The Mudcat Café TM
Thread #90547   Message #1719400
Posted By: PoppaGator
16-Apr-06 - 02:06 AM
Thread Name: Is folk music selling out?
Subject: RE: Is folk music selling out?
After reading all of the above, I've come up with an entirely new "What Is Folk" definition ~ one good enough, at least, for my own purposes:

If the people of a given community share knowledge of a song and can sing along, it's folk music ~ at least for those folk. In the world I live in, this would include Beatles songs and rock 'n' roll "golden oldies" as well as stuff like "Li'l Liza Jane" and "Down By the Riverside"; in your social circle, an entirely different set of songs might comprise your shared tradition.
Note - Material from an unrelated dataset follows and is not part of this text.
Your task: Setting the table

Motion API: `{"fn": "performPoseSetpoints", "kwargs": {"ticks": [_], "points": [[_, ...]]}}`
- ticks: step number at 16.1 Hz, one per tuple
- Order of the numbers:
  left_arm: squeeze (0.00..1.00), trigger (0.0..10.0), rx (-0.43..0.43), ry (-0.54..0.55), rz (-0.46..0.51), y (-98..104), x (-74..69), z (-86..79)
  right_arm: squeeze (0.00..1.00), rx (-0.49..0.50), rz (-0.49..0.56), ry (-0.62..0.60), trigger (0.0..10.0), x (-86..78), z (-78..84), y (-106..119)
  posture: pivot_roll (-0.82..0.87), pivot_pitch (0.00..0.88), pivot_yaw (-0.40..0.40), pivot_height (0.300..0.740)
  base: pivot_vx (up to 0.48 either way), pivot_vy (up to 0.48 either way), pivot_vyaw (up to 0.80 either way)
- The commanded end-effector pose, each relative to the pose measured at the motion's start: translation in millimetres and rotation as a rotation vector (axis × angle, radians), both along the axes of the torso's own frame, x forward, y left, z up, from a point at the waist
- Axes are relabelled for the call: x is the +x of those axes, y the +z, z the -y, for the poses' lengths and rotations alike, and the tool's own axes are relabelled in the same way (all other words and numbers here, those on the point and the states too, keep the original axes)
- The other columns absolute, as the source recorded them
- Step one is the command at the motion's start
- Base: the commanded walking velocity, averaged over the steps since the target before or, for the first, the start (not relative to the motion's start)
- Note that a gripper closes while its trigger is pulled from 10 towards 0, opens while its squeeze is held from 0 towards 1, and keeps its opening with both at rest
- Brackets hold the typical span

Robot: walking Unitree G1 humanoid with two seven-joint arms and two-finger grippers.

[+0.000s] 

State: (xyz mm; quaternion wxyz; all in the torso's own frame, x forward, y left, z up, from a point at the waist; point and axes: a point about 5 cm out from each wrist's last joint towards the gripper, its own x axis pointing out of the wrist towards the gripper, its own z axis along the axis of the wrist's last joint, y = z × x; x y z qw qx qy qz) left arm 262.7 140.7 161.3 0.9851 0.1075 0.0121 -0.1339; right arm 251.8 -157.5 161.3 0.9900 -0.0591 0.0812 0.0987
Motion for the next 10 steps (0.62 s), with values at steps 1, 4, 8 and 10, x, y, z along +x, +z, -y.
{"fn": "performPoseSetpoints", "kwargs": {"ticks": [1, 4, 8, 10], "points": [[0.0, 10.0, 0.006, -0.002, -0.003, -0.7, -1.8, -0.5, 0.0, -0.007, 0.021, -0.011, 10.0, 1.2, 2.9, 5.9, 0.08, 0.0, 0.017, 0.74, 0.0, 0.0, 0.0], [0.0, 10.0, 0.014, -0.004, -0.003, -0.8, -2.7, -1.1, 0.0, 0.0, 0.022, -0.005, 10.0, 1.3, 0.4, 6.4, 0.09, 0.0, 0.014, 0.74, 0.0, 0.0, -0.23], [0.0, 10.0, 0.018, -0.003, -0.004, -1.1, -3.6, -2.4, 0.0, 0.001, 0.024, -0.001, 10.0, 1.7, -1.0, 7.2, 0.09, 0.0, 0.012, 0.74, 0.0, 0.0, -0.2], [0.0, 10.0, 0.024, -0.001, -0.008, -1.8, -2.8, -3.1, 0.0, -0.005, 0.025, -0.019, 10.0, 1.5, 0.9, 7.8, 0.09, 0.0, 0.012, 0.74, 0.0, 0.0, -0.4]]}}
If a song is newly written, and performed for a silently listening audience, it ain't folk because it is not part of anyone's tradition ~ at least not yet. If such a song catches on, either locally and/or "underground" via word-of-mouth, or in the context of a wider commercial world, it may eventually become part of some community's "folk" tradition.

I think the above distinction is more pertinent than whether the intrumentaiton is acoustic or electric, whether the subject matter is introspective or narrative, or anything else.

Now, as to the argument whether the current musical product of Nashville's Music Row is anywhere near as good as it once was ~ that's just a matter of individual taste. I agree that most of it is pretty distasteful, and therefore don't listen to it.

What I do listen to, almost exclusively, is New Orleans music: jazz, pop-standards, and R&B (real rhythm and blues, that is, not "contemporary urban" sythesizer pop). Our brass bands, for example, share a "traditional" repertoire with which every good player is familiar, which is necessary because individual musicians must be able to play in various different combinations on short notice. Much of the material is indeed "traditional" is the sense of being time-tested, even ancient, but some of the songs and tunes that have become part of this canon are of recent origin. Such new compositions (e.g., Rebirth's "Do Whatcha Wanna") seem to become "traditional" by consensus, just because everyone likes them and enjoys playing them. I'm sure that the same process applies within other traditions, including the acoustic-string-instrument-plus-vocal genre that most of us call "folk music."